In 1896, naval engineer John Isaac Thornycroft formed the Thornycroft Steam Carriage and Van Company which built its first steam van. This was exhibited at the Crystal Palace Show, and could carry a load of 1 ton. It was fitted with a Thornycroft marine launch-type boiler (Thornycroft announced a new boiler designed for its steam carriages in October 1897). The engine was a twin-cylinder compound engine arranged so that high-pressure steam could be admitted to the low-pressure cylinder to give extra power for hill-climbing. A modified version of the steam wagon with a 6-cubic-yard tipper body was developed for Chiswick council in 1896 and went into service as a very early self-propelled dust-cart. While the original 1896 wagon had front-wheel drive with rear-wheel steering, the tipper dust-cart had rear-wheel drive and front-wheel steering. The Thornycroft tipper was built by the Bristol Wagon & Carriage Works, though engined by Thornycroft.

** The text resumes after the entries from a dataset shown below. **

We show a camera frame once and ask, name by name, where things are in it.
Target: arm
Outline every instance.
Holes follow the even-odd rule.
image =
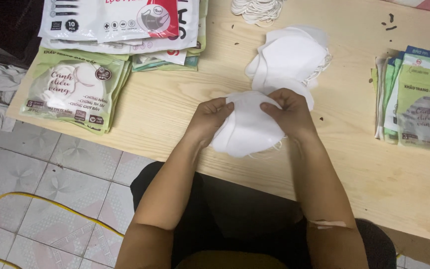
[[[289,89],[269,95],[276,106],[261,109],[280,125],[290,139],[290,158],[297,200],[308,219],[307,242],[314,268],[367,269],[363,240],[356,227],[348,197],[321,142],[306,100]],[[310,221],[343,222],[318,229]]]
[[[147,187],[122,241],[116,269],[170,268],[173,230],[187,206],[200,150],[233,111],[225,98],[201,103],[185,135]]]

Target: hand
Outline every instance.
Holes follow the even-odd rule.
[[[207,147],[233,109],[232,102],[225,104],[225,97],[201,103],[188,124],[184,137]]]
[[[262,103],[261,110],[270,115],[290,139],[298,141],[318,137],[304,96],[290,89],[278,89],[268,95],[282,109]]]

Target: black cloth
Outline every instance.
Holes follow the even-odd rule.
[[[130,185],[134,211],[163,164],[154,162],[147,165]],[[173,233],[172,268],[191,254],[203,250],[260,253],[277,258],[288,268],[312,268],[306,242],[306,219],[251,240],[225,238],[206,202],[203,184],[201,175],[195,173],[187,207]],[[396,269],[396,250],[389,237],[368,221],[356,219],[356,225],[363,238],[369,268]]]

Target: mask illustration
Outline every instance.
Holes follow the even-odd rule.
[[[155,17],[151,15],[150,10],[147,10],[146,12],[142,13],[140,17],[145,27],[149,31],[155,31],[161,28],[163,24],[169,19],[169,14],[165,14],[162,17]]]

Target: wooden table
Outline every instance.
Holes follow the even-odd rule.
[[[355,216],[430,239],[430,151],[397,147],[374,138],[376,96],[368,82],[375,56],[393,55],[393,49],[404,50],[407,45],[430,50],[430,12],[380,0],[289,0],[272,27],[260,28],[232,15],[230,3],[210,0],[207,48],[200,57],[198,72],[131,74],[107,135],[20,116],[19,107],[32,82],[30,76],[21,83],[7,114],[164,161],[182,137],[198,103],[250,89],[245,66],[264,43],[267,31],[296,23],[317,26],[330,35],[334,59],[319,76],[319,87],[312,90],[312,116]],[[389,22],[390,13],[393,23]],[[397,29],[385,30],[394,25]],[[262,159],[232,158],[208,148],[198,171],[295,199],[286,148]]]

Thornycroft's first petrol vehicle was built in 1902, and the company completed the move into internal combustion engine power in 1907.

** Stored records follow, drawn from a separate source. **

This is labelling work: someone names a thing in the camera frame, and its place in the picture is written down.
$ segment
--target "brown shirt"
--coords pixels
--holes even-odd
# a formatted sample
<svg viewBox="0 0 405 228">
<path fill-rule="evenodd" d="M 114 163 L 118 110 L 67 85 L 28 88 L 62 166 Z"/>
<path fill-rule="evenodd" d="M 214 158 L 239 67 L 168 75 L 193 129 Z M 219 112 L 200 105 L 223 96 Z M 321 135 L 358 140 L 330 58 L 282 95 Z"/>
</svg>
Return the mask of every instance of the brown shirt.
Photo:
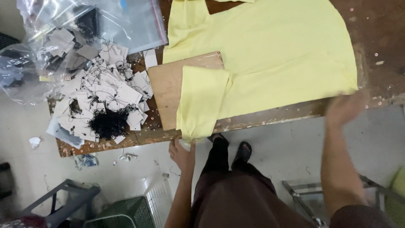
<svg viewBox="0 0 405 228">
<path fill-rule="evenodd" d="M 271 180 L 242 172 L 210 172 L 196 186 L 193 227 L 315 227 L 275 194 Z M 346 206 L 331 218 L 330 227 L 394 227 L 378 209 Z"/>
</svg>

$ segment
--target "t-shirt sleeve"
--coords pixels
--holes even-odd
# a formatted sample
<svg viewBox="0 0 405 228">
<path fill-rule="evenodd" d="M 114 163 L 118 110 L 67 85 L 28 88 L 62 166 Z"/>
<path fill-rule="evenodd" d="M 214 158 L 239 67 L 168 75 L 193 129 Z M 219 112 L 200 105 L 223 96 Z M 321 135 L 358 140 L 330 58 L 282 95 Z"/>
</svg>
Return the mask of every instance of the t-shirt sleeve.
<svg viewBox="0 0 405 228">
<path fill-rule="evenodd" d="M 349 205 L 337 210 L 330 219 L 330 228 L 396 228 L 381 210 L 364 205 Z"/>
</svg>

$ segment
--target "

Thornycroft's Basingstoke factory supplied nearly 5,000 motor vehicles for the World War I effort. It also provided large numbers of engines of various powers to the Admiralty, War Office and other government departments at the beginning of the war and for the next two years. Thereafter the Basingstoke factory manufactured marine engines for the Coastal Motor Boats being built at the John I. Thornycroft & Company works in Woolston, Southampton. The 180HP 6-cylinder Thornycroft marine engine was also used in 20 petrol shunters made for war use by Manning Wardle & Co. Thornycroft also made the Thornycroft depth-charge thrower for anti-submarine warfare.

In 1924, the War Office, anticipating the immediate need for motorised transport in the event of another war, set up a subsidy scheme whereby purchasers of approved vehicles would receive a £120 subsidy per vehicle with the proviso that the War Office could buy the vehicles at a pre-arranged price when needed. The Thornycroft A1 chassis was chosen for this scheme.

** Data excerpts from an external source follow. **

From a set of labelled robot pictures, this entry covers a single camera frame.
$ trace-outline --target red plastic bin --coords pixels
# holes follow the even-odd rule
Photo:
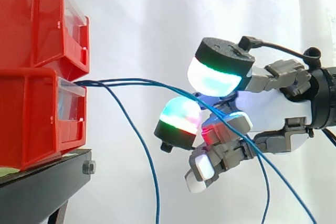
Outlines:
[[[89,20],[73,0],[0,0],[0,67],[89,72]]]
[[[26,170],[85,144],[85,88],[47,68],[0,69],[0,94],[0,167]]]

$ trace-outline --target black sensor cap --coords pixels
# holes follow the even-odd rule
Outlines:
[[[216,38],[204,38],[195,58],[211,69],[241,77],[249,73],[255,62],[255,58],[237,44]]]

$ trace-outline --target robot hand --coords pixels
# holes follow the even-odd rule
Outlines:
[[[249,50],[261,46],[297,56],[309,69],[293,59],[264,68],[253,66],[255,60]],[[258,132],[254,142],[262,152],[286,153],[313,137],[313,129],[336,125],[336,68],[322,68],[320,56],[316,48],[301,55],[251,37],[243,37],[238,44],[205,38],[188,78],[198,91],[194,95],[214,106],[233,128],[244,135]],[[205,108],[184,99],[189,101],[173,107],[171,102],[167,104],[162,115],[179,111],[179,116],[168,121],[160,117],[154,134],[163,141],[164,151],[170,152],[173,146],[193,150],[185,179],[190,191],[197,193],[216,181],[220,173],[256,154],[213,114],[202,124],[204,143],[193,148],[200,112]]]

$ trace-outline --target black cable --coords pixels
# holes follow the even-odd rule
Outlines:
[[[299,52],[295,52],[295,51],[293,51],[289,48],[286,48],[286,47],[283,47],[283,46],[280,46],[280,45],[276,45],[276,44],[273,44],[273,43],[269,43],[269,42],[262,42],[261,46],[262,47],[269,47],[269,48],[273,48],[273,49],[285,52],[287,54],[298,57],[302,60],[318,60],[321,57],[321,56],[315,56],[314,57],[314,56],[303,55],[303,54],[300,54]]]
[[[323,129],[322,132],[330,140],[330,142],[336,147],[336,136],[328,129]]]

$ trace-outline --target blue wire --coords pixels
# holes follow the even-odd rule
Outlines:
[[[128,115],[125,107],[122,105],[121,101],[119,100],[119,98],[116,96],[116,94],[113,93],[113,91],[105,84],[99,82],[99,81],[87,81],[87,84],[89,83],[93,83],[97,86],[101,86],[103,88],[106,88],[108,90],[108,92],[114,97],[115,101],[117,102],[117,104],[119,105],[120,109],[122,110],[122,112],[124,113],[125,117],[127,118],[128,122],[130,123],[131,127],[133,128],[133,130],[135,131],[136,135],[138,136],[145,152],[146,152],[146,156],[148,158],[149,164],[151,166],[151,171],[152,171],[152,175],[153,175],[153,180],[154,180],[154,185],[155,185],[155,194],[156,194],[156,215],[155,215],[155,223],[159,224],[160,222],[160,192],[159,192],[159,183],[157,181],[157,175],[155,172],[155,168],[154,168],[154,163],[153,163],[153,159],[151,157],[151,154],[148,150],[148,147],[144,141],[144,139],[142,138],[140,132],[138,131],[137,127],[134,125],[133,121],[131,120],[130,116]]]
[[[161,83],[161,82],[153,81],[153,80],[142,79],[142,78],[122,78],[122,79],[102,80],[101,82],[118,82],[118,81],[142,81],[142,82],[152,83],[152,84],[154,84],[153,86],[160,86],[160,87],[170,89],[170,90],[172,90],[172,91],[174,91],[178,94],[184,95],[184,96],[190,98],[191,100],[197,101],[198,103],[202,104],[204,107],[206,107],[212,113],[214,113],[219,118],[219,120],[222,123],[224,123],[224,125],[226,127],[228,127],[232,132],[234,132],[236,135],[241,137],[245,142],[247,142],[253,148],[253,150],[256,152],[256,154],[260,155],[260,157],[262,157],[266,161],[266,163],[272,167],[272,169],[278,174],[278,176],[281,178],[281,180],[286,184],[286,186],[289,188],[289,190],[293,193],[295,198],[298,200],[298,202],[304,208],[304,210],[306,211],[306,213],[308,214],[308,216],[312,220],[312,222],[314,224],[317,223],[314,216],[312,215],[312,213],[310,212],[310,210],[306,206],[306,204],[303,202],[303,200],[300,198],[300,196],[297,194],[297,192],[294,190],[294,188],[291,186],[291,184],[286,180],[286,178],[280,172],[280,170],[259,150],[259,148],[253,143],[253,141],[248,139],[245,135],[241,134],[241,132],[237,131],[230,124],[228,124],[225,120],[223,120],[221,115],[216,111],[216,108],[206,104],[205,102],[203,102],[202,100],[193,96],[192,94],[190,94],[187,91],[184,91],[182,89],[179,89],[179,88],[176,88],[176,87],[173,87],[173,86],[170,86],[170,85],[166,85],[166,84]],[[79,82],[77,82],[77,84],[81,85],[81,83],[85,83],[85,82],[87,82],[87,81],[79,81]]]
[[[225,117],[226,115],[220,111],[219,109],[215,108],[216,111],[222,116],[222,117]],[[249,137],[249,135],[246,135],[246,137],[248,139],[250,139],[250,141],[252,141],[252,139]],[[271,200],[271,191],[270,191],[270,186],[269,186],[269,180],[268,180],[268,176],[267,176],[267,172],[266,172],[266,169],[265,169],[265,166],[263,164],[263,161],[261,160],[261,157],[260,155],[257,153],[257,158],[258,158],[258,161],[259,161],[259,164],[260,164],[260,167],[261,167],[261,170],[263,172],[263,175],[264,175],[264,179],[265,179],[265,184],[266,184],[266,192],[267,192],[267,200],[266,200],[266,206],[265,206],[265,210],[264,210],[264,214],[262,215],[262,220],[261,220],[261,224],[264,224],[265,223],[265,220],[266,220],[266,216],[267,216],[267,212],[268,212],[268,208],[269,208],[269,203],[270,203],[270,200]]]

From 1931, Thornycroft used descriptive names for its vehicle range. During World War II the company designed the Terrapin and other war-related vehicles.

In 1948, the company name was changed to Transport Equipment (Thornycroft) Ltd to prevent confusion with the shipbuilding Thornycroft company. The company was well known for providing fire engine chassis, with multi-axle drive for uses such as airports. A limited number of 4x4 chassis were also provided to Worcester-based fire engine manufacturer, Carmichael for sale to civilian brigades in the 1950s.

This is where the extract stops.